- Born: December 30, 1959 (age 66) St. John's, Newfoundland and Labrador, Canada

Curling career
- Member Association: Newfoundland and Labrador
- Hearts appearances: 14 (1988, 1991, 1993, 1994, 1995, 1996, 1997, 2002, 2003, 2004, 2006, 2007, 2008, 2009)

Medal record
Women's curling
Representing Newfoundland and Labrador
Scotties Tournament of Hearts
| Silver medal – second place | 2003 Kitchener |  |
| Bronze medal – third place | 1997 Vancouver |  |

= Cathy Cunningham =

Canadian curler (born 1959)

Cathy Cunningham (born December 30, 1959, in St. John's, Newfoundland) is a Canadian curler.

==Career==
Cunningham played in her first Tournament of Hearts, Canada's national women's curling championship, in 1988 as a third for Maria Thomas. The team finished 6–5. Cunningham returned again in 1991 as a skip but finished with a 2–9 record. In 1993 she returned again, playing third for Thomas, this time finishing with a 5–6 record. The next year she joined up with Laura Phillips and the team lost in their final tie-breaker match to Sherry Anderson of Saskatchewan. Cunningham was Phillips' third for the next three Tournament of Hearts, finishing with a 5–6 record in 1995 and 1996 and losing to Alison Goring of Ontario in the 1997 semi-final.

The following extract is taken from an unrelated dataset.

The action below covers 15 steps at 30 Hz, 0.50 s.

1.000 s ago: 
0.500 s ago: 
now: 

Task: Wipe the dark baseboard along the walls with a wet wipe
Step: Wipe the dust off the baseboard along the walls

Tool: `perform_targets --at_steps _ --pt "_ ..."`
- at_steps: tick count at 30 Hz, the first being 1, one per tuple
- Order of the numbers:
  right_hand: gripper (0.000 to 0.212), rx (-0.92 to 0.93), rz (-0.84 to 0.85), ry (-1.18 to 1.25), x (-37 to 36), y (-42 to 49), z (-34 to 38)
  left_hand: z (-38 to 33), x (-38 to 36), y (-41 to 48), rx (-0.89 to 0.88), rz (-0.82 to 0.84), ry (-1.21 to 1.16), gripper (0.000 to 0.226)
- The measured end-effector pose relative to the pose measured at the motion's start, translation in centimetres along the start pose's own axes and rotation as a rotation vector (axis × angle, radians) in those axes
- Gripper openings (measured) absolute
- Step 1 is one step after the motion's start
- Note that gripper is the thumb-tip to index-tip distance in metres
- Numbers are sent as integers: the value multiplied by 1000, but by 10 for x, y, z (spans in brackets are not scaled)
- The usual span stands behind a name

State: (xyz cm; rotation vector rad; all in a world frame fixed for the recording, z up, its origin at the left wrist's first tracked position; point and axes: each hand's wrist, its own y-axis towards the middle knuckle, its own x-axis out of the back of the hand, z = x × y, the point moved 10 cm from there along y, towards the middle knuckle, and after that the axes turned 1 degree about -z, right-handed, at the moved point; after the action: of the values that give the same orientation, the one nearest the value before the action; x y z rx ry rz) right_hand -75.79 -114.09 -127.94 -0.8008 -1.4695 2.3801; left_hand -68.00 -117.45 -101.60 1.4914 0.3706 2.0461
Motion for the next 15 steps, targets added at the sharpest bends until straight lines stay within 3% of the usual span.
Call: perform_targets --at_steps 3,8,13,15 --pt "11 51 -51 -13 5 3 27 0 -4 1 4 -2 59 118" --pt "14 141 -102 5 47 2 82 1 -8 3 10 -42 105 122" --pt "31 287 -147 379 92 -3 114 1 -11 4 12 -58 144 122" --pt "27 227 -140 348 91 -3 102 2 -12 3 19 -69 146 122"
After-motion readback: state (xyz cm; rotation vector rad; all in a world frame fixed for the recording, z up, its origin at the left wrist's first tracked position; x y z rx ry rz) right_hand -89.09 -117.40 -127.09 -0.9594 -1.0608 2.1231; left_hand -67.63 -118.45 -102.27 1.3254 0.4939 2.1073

Cunningham would not return to the Hearts until the 2002 Scott Tournament of Hearts where she skipped her own team to a 3–8 record. At the 2003 Scott Tournament of Hearts her team finished the round-robin with a 6–5 record, but they managed to make the playoffs, where they beat Jan Betker of Saskatchewan and then Suzanne Gaudet of Prince Edward Island before losing to defending champion Colleen Jones in the final.

At the 2004 Scott Tournament of Hearts, Cunningham finished 6–5 once again but did not qualify for the playoffs.

In January 2008, Cunningham won the right to represent Newfoundland and Labrador at 2008 Scotties Tournament of Hearts playing third for Heather Strong.